### Work to complete
Produce an exact copy of the first line of the data below and each line after it, please, up to and including the one with "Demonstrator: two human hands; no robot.".

### Material provided
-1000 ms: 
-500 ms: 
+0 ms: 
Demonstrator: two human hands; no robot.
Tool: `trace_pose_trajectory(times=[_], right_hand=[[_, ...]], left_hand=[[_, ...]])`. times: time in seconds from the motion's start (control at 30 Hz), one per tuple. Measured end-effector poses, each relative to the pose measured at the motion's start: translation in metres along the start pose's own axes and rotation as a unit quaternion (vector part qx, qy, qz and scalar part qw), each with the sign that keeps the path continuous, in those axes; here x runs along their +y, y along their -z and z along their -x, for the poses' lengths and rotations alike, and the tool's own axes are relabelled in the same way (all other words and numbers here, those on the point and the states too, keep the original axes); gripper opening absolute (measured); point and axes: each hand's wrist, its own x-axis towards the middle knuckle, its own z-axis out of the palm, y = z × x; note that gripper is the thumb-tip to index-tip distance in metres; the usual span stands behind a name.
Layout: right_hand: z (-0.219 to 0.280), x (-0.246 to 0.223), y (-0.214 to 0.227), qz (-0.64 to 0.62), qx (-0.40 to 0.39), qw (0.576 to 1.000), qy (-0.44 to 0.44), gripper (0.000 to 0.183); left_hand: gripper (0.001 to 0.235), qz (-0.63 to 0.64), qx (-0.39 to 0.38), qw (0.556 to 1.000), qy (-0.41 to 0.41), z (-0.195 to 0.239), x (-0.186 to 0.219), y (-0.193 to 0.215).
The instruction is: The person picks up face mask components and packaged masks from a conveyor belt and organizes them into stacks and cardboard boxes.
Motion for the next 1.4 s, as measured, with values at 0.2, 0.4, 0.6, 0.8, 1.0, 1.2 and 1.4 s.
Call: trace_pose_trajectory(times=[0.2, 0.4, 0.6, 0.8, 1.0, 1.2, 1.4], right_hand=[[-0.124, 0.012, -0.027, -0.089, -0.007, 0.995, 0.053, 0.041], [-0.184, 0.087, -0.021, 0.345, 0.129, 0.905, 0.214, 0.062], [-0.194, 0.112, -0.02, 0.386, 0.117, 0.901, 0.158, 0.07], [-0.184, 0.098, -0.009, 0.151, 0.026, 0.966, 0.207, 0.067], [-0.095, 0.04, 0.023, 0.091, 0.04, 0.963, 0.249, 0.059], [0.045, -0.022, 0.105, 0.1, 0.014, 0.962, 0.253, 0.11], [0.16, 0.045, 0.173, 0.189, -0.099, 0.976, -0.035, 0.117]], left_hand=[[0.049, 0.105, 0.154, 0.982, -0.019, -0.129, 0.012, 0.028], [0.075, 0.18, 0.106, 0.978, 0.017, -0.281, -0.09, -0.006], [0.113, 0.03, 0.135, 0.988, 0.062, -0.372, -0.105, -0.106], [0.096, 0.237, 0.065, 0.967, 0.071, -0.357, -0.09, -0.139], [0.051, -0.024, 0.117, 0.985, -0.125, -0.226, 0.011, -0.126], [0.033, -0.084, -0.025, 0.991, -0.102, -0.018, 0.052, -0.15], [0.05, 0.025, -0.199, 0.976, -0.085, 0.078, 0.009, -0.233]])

### Expected answer
-1000 ms: 
-500 ms: 
+0 ms: 
Demonstrator: two human hands; no robot.

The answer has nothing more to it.